* _WHAT IS NEEDED_:
Tally how many lines in the data hold the word "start", and give the result with no other text.

* _INFORMATION SHOWN_:

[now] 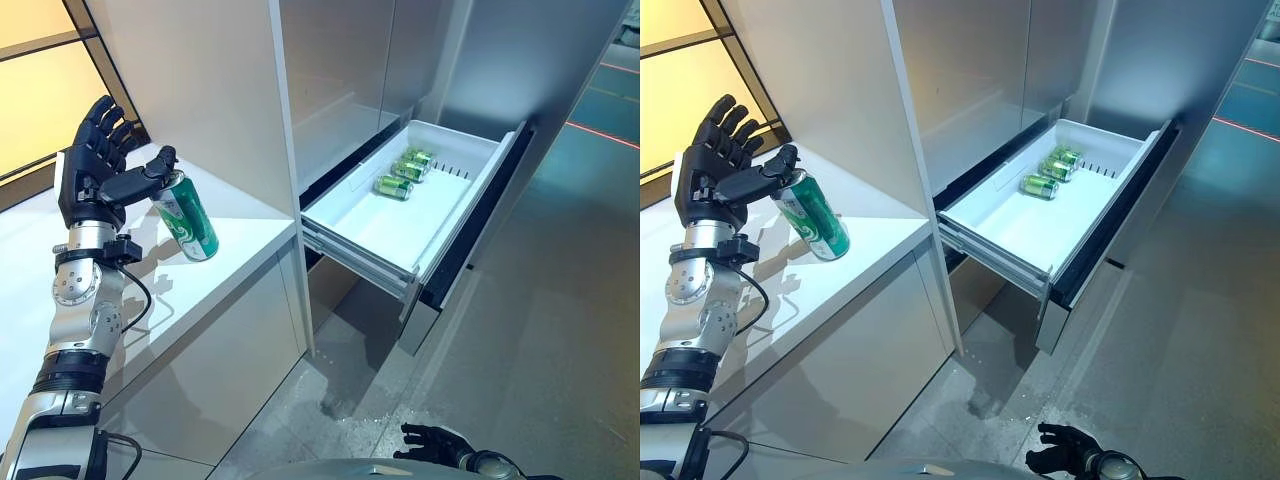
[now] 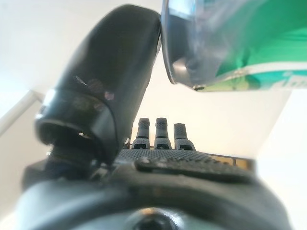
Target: Put drinks into fridge and close the fridge
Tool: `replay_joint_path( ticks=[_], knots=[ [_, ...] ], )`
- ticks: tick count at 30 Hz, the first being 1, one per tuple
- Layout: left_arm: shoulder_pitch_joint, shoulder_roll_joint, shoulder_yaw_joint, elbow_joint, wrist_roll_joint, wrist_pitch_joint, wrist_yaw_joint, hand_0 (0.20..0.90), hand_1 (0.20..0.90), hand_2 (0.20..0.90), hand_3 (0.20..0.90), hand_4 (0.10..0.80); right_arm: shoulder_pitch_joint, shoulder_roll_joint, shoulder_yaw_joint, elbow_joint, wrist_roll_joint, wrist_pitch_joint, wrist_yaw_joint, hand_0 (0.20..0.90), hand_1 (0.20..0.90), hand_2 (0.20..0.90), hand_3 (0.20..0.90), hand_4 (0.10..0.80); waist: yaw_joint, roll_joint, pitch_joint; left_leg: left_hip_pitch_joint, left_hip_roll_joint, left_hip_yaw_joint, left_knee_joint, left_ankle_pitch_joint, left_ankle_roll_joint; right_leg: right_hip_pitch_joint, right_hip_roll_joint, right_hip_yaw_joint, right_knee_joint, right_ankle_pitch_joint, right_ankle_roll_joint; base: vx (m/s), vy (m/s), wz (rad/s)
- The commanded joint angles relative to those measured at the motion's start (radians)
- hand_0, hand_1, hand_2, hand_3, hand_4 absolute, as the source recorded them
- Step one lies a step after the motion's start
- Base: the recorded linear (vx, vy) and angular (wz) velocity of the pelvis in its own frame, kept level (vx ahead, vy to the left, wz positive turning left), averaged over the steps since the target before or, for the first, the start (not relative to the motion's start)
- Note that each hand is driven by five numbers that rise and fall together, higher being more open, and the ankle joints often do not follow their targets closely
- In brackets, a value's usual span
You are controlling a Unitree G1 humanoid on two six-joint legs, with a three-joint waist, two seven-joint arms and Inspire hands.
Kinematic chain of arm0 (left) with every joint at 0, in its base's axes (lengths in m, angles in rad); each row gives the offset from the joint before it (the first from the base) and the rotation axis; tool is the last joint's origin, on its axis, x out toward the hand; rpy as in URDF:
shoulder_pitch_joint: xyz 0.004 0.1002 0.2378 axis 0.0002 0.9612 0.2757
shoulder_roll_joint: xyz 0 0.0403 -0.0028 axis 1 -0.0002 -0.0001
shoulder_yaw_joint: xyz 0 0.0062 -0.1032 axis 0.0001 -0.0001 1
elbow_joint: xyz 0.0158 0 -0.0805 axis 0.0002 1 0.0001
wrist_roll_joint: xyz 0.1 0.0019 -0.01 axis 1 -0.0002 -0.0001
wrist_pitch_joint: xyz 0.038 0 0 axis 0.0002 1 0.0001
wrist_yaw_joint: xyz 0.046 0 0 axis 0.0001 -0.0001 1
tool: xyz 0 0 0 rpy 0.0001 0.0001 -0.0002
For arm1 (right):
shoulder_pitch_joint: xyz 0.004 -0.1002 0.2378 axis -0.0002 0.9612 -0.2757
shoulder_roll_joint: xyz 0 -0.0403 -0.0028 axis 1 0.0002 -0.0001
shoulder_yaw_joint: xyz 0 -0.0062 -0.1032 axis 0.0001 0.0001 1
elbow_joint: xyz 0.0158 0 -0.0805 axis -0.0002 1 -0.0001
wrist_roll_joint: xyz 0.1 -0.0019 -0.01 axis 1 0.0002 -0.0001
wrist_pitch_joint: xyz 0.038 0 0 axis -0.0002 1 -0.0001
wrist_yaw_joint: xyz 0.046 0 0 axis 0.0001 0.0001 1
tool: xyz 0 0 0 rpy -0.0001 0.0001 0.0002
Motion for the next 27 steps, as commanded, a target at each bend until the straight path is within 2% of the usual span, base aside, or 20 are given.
replay_joint_path(
  ticks=[1,4,9,14,17,23,27],
  knots=[
    [-0.09,0.03,0.026,-0.126,-0.016,-0.075,0.008,0.9,0.9,0.9,0.9,0.8,0.023,-0.045,0.029,0.04,-0.025,-0.011,0.027,0.9,0.9,0.9,0.9,0.8,0.001,0.016,-0.026,0.015,-0.048,-0.026,0.026,-0.145,0.033,-0.07,-0.016,0.003,0.115,-0.083,0.071,0.0,0.0,0.0],
    [-0.107,0.026,0.025,-0.145,-0.041,-0.093,0.028,0.9,0.9,0.9,0.9,0.8,0.02,-0.044,0.033,0.045,-0.026,-0.013,0.027,0.9,0.9,0.9,0.9,0.8,-0.001,0.016,-0.029,0.015,-0.047,-0.026,0.024,-0.144,0.032,-0.07,-0.014,0.005,0.113,-0.083,0.07,0.0,0.0,0.0],
    [-0.138,0.005,0.042,-0.15,-0.176,-0.092,0.062,0.9,0.9,0.9,0.9,0.8,0.017,-0.043,0.042,0.048,-0.023,-0.01,0.024,0.9,0.9,0.9,0.9,0.8,-0.006,0.018,-0.033,0.018,-0.046,-0.026,0.021,-0.143,0.029,-0.067,-0.011,0.009,0.11,-0.084,0.068,0.0,0.0,0.0],
    [-0.167,-0.037,0.047,-0.1,-0.34,-0.065,0.024,0.9,0.9,0.9,0.9,0.8,0.013,-0.043,0.05,0.046,-0.017,-0.001,0.02,0.9,0.9,0.9,0.9,0.8,-0.016,0.019,-0.036,0.019,-0.046,-0.023,0.024,-0.144,0.029,-0.064,-0.011,0.011,0.11,-0.087,0.064,0.0,0.0,0.0],
    [-0.172,-0.058,0.046,-0.083,-0.381,-0.051,-0.012,0.9,0.9,0.9,0.9,0.8,0.009,-0.043,0.052,0.053,-0.016,0.001,0.019,0.9,0.9,0.9,0.9,0.8,-0.018,0.02,-0.038,0.019,-0.046,-0.021,0.027,-0.145,0.028,-0.064,-0.012,0.011,0.111,-0.088,0.063,0.002,-0.002,-0.01],
    [-0.159,-0.034,0.04,-0.054,-0.25,-0.037,-0.033,0.9,0.9,0.9,0.9,0.8,0.012,-0.046,0.044,0.061,-0.02,-0.009,0.021,0.9,0.9,0.9,0.9,0.8,-0.015,0.022,-0.036,0.019,-0.046,-0.021,0.029,-0.147,0.028,-0.062,-0.011,0.01,0.109,-0.088,0.063,0.001,-0.004,-0.02],
    [-0.132,-0.02,0.046,-0.062,-0.237,-0.014,-0.071,0.9,0.9,0.9,0.9,0.8,0.013,-0.047,0.038,0.061,-0.026,-0.012,0.022,0.9,0.9,0.9,0.9,0.8,-0.008,0.022,-0.034,0.016,-0.045,-0.025,0.03,-0.147,0.028,-0.06,-0.009,0.011,0.106,-0.088,0.062,0.0,0.0,0.0]
  ],
)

* _EXERCISE OUTPUT_:
3